Open (Source) Sesame

Why are open-source models gaining traction, and why might they win in the long term?

and

Oct 27, 2023

Thanks to our now 1.6K+ subscribers! Please continue to subscribe and share with colleagues, friends, or anyone you think would enjoy staying current on the latest trends in AI :)

A few weeks ago at Madrona’s Intelligent Applications Summit, we heard a keynote from Ali Farhadi (CEO of AI2) on “The State of Open Source Models and the Path to Foundation Models at the Edge”. While the title may be a bit long in the tooth, the central subject certainly wasn’t.

At its heart, Ali made a passionate case for why open-source AI models can be so powerful, and how they can help advance the entire AI community forward in a number of ways, including their proliferation from the domain of AI researchers and now fully into production through real-world applications. In this week’s post, we thought it would be interesting to double-click into the history of open-source models and share why believe this framework will lead to meaningful value generation in the long-term, and is a necessary and powerful counterweight to open-source models.

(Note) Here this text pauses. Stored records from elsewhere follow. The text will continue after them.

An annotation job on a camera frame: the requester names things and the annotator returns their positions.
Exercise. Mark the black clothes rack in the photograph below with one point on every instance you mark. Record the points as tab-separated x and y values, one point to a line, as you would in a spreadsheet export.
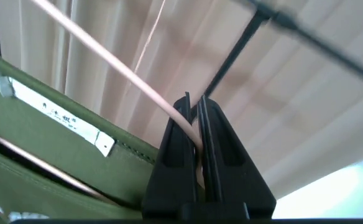
238	46

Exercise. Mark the beige curtain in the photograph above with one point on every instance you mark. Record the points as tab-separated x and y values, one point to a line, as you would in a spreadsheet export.
293	109

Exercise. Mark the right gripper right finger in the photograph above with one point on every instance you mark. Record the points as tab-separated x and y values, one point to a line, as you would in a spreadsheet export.
231	180

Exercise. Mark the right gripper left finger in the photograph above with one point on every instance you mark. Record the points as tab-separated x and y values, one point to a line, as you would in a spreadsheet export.
172	174

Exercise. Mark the green printed shirt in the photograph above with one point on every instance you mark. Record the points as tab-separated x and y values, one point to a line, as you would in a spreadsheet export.
44	140

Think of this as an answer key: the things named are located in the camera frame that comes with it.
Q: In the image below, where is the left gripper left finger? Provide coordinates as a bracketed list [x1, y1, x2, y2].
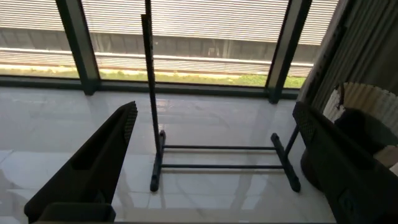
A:
[24, 101, 139, 223]

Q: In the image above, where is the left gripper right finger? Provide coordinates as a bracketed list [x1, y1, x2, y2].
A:
[292, 101, 398, 224]

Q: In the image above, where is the white laundry basket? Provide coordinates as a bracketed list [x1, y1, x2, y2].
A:
[300, 82, 398, 190]

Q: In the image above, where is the black clothes rack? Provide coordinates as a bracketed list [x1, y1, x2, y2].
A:
[141, 0, 302, 193]

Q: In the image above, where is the black garment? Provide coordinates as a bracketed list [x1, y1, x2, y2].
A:
[300, 108, 379, 190]

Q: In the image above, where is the window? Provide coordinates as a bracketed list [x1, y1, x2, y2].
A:
[0, 0, 340, 105]

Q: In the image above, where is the brown curtain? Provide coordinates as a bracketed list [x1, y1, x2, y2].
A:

As this is an evolving market with a variety of vendors, consumers, and end goals, we expect this post to be the first in a mini-series where we explore different parts of the open source AI stack.

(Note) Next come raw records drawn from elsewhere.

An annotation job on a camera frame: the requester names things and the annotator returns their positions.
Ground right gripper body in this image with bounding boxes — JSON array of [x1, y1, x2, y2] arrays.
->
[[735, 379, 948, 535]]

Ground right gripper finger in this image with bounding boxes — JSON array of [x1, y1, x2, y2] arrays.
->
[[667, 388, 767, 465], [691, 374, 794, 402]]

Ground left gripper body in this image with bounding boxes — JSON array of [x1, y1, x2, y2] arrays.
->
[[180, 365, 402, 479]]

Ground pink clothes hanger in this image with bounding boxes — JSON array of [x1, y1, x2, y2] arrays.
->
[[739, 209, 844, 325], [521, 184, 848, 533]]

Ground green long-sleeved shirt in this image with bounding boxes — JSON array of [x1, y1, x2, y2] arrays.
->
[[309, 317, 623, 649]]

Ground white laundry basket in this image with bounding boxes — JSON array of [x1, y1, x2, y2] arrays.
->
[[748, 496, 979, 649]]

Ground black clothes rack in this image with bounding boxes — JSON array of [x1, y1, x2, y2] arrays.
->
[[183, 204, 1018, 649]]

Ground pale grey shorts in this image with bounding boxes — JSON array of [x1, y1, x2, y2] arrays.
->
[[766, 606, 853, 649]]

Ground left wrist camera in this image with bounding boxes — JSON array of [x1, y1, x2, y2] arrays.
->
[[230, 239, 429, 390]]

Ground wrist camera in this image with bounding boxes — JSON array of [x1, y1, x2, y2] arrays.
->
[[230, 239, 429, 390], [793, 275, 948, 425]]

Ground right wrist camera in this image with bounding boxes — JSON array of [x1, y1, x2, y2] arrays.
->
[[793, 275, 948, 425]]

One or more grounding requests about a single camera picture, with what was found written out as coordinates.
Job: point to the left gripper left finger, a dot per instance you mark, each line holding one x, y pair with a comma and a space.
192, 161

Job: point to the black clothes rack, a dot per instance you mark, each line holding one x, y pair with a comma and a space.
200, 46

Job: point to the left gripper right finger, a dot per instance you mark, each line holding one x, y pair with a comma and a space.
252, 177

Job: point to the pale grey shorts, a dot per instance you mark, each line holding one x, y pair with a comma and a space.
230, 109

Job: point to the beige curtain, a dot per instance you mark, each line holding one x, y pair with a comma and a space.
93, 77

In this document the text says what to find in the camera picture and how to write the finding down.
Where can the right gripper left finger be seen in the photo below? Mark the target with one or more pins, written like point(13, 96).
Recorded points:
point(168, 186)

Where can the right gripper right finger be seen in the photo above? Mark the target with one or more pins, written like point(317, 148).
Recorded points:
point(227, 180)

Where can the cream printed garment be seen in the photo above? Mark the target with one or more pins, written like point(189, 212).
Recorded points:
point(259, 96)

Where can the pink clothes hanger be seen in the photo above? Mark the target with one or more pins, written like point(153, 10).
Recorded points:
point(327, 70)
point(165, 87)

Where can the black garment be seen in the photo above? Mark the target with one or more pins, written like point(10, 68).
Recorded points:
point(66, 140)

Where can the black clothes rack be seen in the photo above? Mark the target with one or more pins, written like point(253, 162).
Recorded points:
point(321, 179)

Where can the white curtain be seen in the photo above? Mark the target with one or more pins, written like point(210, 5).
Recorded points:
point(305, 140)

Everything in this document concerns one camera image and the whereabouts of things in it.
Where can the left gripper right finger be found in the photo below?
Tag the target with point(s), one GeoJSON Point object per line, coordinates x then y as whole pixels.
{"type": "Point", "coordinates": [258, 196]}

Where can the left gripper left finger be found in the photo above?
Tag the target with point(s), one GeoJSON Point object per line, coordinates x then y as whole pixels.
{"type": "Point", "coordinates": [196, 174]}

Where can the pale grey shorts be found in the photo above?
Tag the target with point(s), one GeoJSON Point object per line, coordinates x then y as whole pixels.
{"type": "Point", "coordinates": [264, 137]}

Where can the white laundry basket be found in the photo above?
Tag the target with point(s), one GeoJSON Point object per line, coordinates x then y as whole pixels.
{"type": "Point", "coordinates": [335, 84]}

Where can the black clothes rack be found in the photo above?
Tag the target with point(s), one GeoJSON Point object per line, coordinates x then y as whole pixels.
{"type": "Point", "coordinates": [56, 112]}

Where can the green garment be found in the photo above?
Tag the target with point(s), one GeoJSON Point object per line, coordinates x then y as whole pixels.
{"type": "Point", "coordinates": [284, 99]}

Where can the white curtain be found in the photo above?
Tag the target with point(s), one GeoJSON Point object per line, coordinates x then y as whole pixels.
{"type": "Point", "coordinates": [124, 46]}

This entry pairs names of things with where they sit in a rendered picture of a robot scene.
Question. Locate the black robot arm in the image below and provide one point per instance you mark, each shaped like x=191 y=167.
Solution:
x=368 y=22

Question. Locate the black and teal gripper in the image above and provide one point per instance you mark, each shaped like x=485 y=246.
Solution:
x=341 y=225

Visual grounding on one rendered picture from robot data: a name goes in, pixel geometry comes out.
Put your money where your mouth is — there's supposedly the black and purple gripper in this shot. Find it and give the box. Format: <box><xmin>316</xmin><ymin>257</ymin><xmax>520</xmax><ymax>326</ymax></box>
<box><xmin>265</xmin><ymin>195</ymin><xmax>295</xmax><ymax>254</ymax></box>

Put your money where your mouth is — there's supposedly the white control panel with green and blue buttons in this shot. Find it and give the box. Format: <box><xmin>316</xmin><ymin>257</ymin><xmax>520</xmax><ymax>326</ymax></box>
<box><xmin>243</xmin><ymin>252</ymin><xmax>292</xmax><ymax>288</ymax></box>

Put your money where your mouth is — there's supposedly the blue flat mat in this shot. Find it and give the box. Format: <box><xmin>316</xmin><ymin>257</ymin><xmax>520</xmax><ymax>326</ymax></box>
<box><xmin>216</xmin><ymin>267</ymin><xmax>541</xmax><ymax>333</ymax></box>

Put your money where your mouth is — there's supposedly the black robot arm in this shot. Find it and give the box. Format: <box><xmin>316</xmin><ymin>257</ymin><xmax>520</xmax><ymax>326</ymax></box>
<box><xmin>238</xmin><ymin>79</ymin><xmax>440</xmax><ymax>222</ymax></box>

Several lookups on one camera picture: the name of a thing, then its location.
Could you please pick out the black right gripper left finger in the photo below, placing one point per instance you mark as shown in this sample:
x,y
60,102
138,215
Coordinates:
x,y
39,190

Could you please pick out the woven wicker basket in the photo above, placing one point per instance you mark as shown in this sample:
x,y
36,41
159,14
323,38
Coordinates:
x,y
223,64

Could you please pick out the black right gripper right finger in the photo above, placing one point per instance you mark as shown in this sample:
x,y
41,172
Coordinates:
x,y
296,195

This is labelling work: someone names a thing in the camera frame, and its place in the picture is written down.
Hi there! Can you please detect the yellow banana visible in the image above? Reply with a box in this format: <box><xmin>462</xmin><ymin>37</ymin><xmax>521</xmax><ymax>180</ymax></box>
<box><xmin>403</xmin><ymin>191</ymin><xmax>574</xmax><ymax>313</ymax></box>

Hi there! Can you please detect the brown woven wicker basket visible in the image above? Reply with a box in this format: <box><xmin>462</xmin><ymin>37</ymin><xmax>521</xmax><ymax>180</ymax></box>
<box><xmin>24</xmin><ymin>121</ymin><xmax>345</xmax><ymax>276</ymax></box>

You can listen to Ali Farhadi’s keynote here:

A Brief History of How We Got Here

Open-source refers to the approach by which source code of a project or product is available which allows anybody the ability to modify, inspect, or re-use the software, which ultimately drives more collaboration, transparency, innovation, and accessibility. One of the earliest pioneers of the open source movement was Linus Torvalds who developed Linux in the early 1990s. Over the years, there have been many AI-related open-source projects, most commonly PyTorch Foundation, Linux Foundation, and Apache Foundation. There are also open-source projects managed by companies like Databrick’s MLFlow and Google’s TensorFlow.

While the open-source model movement began in 2018 when Google first released BERT, since then, we’ve seen the release of T5, OpenAI’s GPT-2 and ElethurAI’s GPT-J. In 2023, we really started to see an influx of new Open-source LLMs including Meta’s LlaMa-2, Databrick’s Dolly 2.0, MosaicML MPT-7B, TTI’s Falcon 40B, BLOOM, Stable Diffusion, and many more. These open-source models have taken the world by storm given their increased performance and accuracy. HuggingFace has built its entire business model around open-source models and making these models easy to access and understand.

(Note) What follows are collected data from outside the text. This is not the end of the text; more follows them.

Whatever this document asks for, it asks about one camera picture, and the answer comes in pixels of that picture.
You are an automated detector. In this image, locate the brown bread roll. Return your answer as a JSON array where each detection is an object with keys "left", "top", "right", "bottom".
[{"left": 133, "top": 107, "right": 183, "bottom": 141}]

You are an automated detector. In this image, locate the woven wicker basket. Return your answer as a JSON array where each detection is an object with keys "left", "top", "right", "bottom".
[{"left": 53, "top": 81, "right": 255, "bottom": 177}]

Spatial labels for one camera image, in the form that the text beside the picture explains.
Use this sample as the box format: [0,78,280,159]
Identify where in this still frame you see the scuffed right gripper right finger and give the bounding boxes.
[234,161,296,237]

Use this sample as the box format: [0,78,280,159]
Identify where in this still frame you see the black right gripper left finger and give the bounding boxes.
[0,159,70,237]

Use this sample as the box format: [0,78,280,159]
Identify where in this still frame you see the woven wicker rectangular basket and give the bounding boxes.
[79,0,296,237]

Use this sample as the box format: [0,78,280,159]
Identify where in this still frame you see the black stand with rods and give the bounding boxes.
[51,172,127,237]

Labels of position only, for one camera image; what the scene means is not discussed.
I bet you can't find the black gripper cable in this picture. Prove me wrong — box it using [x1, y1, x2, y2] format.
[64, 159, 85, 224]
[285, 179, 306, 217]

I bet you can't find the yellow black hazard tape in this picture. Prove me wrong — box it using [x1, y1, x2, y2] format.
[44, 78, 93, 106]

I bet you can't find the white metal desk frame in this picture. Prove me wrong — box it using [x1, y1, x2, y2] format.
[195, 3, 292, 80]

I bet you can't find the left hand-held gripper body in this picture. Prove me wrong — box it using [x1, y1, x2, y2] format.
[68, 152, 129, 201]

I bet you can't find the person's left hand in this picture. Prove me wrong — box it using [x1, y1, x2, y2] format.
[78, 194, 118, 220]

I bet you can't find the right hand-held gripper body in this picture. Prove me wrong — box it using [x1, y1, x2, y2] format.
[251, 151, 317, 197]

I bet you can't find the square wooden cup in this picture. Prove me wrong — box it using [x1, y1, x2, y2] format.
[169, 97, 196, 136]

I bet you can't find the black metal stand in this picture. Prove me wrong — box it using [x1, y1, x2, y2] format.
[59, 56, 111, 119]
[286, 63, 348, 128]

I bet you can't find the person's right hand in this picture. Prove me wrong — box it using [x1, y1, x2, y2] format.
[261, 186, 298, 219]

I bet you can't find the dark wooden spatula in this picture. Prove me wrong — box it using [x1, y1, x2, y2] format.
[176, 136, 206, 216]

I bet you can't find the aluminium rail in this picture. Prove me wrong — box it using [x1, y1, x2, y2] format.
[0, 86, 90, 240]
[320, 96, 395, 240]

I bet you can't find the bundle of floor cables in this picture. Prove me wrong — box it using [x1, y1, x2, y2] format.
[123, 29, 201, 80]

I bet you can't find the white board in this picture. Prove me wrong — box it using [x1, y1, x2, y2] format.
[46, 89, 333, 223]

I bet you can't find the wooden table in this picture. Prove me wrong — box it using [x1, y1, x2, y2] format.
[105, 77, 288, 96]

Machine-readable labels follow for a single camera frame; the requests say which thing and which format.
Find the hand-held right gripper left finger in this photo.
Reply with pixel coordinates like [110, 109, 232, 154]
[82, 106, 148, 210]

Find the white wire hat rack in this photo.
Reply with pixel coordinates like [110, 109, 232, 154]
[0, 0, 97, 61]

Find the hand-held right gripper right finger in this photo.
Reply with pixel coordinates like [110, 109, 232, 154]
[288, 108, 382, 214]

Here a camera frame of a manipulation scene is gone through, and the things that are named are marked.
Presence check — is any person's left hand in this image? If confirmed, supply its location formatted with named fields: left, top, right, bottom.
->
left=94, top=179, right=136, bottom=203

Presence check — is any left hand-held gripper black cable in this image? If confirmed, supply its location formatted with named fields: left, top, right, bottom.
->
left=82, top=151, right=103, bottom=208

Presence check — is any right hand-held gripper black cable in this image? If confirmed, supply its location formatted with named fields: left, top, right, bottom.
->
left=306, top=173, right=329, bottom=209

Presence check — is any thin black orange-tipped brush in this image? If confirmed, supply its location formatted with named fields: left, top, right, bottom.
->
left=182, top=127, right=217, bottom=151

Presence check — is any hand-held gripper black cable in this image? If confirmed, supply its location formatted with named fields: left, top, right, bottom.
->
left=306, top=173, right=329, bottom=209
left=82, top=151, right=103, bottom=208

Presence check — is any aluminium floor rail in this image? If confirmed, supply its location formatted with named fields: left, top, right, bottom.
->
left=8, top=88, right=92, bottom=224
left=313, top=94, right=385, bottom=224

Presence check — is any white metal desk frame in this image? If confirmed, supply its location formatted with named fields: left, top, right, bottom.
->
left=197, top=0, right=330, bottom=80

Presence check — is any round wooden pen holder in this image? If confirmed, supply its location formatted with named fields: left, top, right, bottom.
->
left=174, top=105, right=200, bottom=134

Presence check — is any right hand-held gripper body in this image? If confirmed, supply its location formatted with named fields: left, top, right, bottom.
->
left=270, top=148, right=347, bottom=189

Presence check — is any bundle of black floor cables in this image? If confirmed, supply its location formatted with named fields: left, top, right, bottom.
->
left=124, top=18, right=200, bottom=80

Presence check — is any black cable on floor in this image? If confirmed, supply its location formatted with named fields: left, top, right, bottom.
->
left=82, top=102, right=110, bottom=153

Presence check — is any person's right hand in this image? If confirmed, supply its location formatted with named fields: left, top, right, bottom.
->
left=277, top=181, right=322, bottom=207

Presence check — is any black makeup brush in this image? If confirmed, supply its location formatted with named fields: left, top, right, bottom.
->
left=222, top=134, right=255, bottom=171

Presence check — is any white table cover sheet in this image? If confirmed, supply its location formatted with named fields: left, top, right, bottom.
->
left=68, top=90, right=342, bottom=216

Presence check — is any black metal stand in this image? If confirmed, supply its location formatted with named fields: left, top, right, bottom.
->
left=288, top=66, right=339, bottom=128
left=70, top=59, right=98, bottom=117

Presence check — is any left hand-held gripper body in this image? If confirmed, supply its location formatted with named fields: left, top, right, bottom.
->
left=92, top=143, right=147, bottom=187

So what about these models makes them “open”? Open-source models are binaries of ML models that are pre-trained on very large datasets (billion-trillion parameters). The binaries themselves are released to the public for everyone to use. The underlying code and architecture include the model, the weights, parameters and optimizer state, the data set (in some cases the raw data), and scripts for configuration which ultimately allows the developers to experiment for free. We have seen a significant uptick in the release of open-source models along with applications being built on top of open source models.

Note that in the context of open source models, some refer to the idea of “Open Science” as being a more precise way of understanding the models compared to Open-Source.

A map of top open source AI projects per Decibel Ventures

Open Source Models - Pros vs. Cons

What are some of the pros and cons of open-source models vs. closed-source models?

Pros of Open-Source:

Cost - Open-source models are pre-trained models that can be developed cheaper (and sometimes faster) than closed-source models. Vicuna is an example of a cost-efficient LLM that achieved 90% of ChatGPT’s capabilities despite costing only $300.
Control - Flexibility for the developer to adjust the weights and parameters in the model, fine-tune, train, and ultimately enable better outputs from the models. For example, techniques like LoRA, a training method that accelerates the training of large models while consuming less memory and has other key advantages around memory and scaling, can be useful for fine-tuning LLMs.
Security - Ability to control the data (inflow and outflow) and bring your own proprietary data. Models are typically run on native devices which are also more secure, especially for regulated industries like the healthcare and financial sectors.
Transparency - A generally better understanding of what is inside the model, compared to closed-source models which are a bit more “black box”. Adopting open-source approaches for AI technology can also create more checks and balances, with more developers reviewing and deploying in a community-driven way.
Latency - Open-source models are typically smaller and run on your own dedicated instances which leads to lower end-to-end latencies.
Democratization of AI - Instead of having models be ruled by a few, models can be broadly distributed and understood by many.

Cons of Open-Source:

Requires Technical Expertise: Deploying open-source models is challenging. Deployment of open-source models is more cumbersome today than calling an OpenAI API. Open-source models are most performant when paired with techniques like retrieval augmented generation (RAG) and fine-tuning which require more time, understanding, and know-how.
Model Performance - Model performance of open-source models still isn’t as high as closed-source models and will typically result in hallucination. Some industry observers make the case that open-source models are still a year or two behind closed-source models. It will take some time to get the open-source models to be as performant as closed-source models, but we are already starting to see significant improvements here.
Misuse of LLMs - Ability to get in the wrong hands and use for malicious reasons. While this could technically be argued for both open-source and closed- source models, the open nature of these models can expose sensitive data and proprietary information. We may see more deep fakes, automated misinformation and disinformation, and additional security hacks.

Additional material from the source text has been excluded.